_Assignment_: The response must contain the complete data, printed exactly.

● ● ● ● ● ● ●

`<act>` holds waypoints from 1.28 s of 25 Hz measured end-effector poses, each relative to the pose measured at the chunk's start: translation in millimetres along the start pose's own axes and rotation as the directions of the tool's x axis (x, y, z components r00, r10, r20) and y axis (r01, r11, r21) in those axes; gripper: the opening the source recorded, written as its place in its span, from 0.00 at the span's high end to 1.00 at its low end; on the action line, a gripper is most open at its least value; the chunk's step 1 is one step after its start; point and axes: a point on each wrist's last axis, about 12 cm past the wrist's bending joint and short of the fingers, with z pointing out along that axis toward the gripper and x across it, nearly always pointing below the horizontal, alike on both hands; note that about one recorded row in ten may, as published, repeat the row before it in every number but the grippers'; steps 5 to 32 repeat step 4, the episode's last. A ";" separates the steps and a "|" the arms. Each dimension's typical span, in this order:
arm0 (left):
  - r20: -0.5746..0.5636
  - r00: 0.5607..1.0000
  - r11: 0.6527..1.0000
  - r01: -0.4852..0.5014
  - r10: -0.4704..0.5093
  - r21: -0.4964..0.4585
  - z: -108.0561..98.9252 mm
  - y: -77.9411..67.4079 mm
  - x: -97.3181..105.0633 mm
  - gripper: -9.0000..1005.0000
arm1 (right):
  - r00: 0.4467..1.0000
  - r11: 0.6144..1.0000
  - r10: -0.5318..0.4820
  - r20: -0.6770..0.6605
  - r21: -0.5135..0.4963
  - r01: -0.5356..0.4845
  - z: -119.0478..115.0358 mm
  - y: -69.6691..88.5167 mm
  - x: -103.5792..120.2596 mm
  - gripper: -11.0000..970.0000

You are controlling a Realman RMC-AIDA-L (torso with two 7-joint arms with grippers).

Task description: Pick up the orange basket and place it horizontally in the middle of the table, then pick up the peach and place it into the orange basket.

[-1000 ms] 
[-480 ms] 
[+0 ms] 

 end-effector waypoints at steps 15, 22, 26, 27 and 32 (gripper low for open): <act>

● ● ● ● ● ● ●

_Your response_:
`<act>` holds waypoints from 1.28 s of 25 Hz measured end-effector poses, each relative to the pose measured at the chunk's start: translation in millimetres along the start pose's own axes and rotation as the directions of the tool's x axis (x, y, z components r00, r10, r20) and y axis (r01, r11, r21) in those axes; gripper: the opening the source recorded, written as its place in its span, from 0.00 at the span's high end to 1.00 at its low end; on the action line, a gripper is most open at its least value; the chunk's step 1 is one step after its start; point and axes: a point on each wrist's last axis, about 12 cm past the wrist's bending joint and short of the fingers, with z pointing out along that axis toward the gripper and x across it, nearly always pointing below the horizontal, alike on both hands; note that about one recorded row in ten may, as published, repeat the row before it in every number but the grippers'; steps 5 to 32 repeat step 4, the episode's last. A ";" separates the steps and a "|" the arms. Each dimension's typical span, in this order:
arm0 (left):
  - r20: -0.5746..0.5636
  - r00: 0.5607..1.0000
  - r11: 0.6527..1.0000
  - r01: -0.4852..0.5014
  - r10: -0.4704..0.5093
  - r21: -0.4964..0.4585
  - z: -108.0561..98.9252 mm
  - y: -77.9411..67.4079 mm
  - x: -97.3181..105.0633 mm
  - gripper: -9.0000..1005.0000
arm1 (right):
  - r00: 0.4467..1.0000
  - r11: 0.6144..1.0000
  - r10: -0.5318..0.4820
  - r20: -0.6770..0.6605
  - r21: -0.5135..0.4963
  - r01: -0.5356..0.4845
  - z: -119.0478..115.0358 mm
  - y: -69.6691..88.5167 mm
  - x: -103.5792..120.2596 mm
  - gripper: -11.0000..970.0000

You are controlling a Realman RMC-AIDA-L (torso with two 7-joint arms with grippers).

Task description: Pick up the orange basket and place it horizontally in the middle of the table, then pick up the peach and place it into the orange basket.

[-1000 ms] 
[-480 ms] 
[+0 ms] 

 end-effector waypoints at steps 15, 22, 26, 27 and 32 (gripper low for open): <act>

The exercise requires no further output.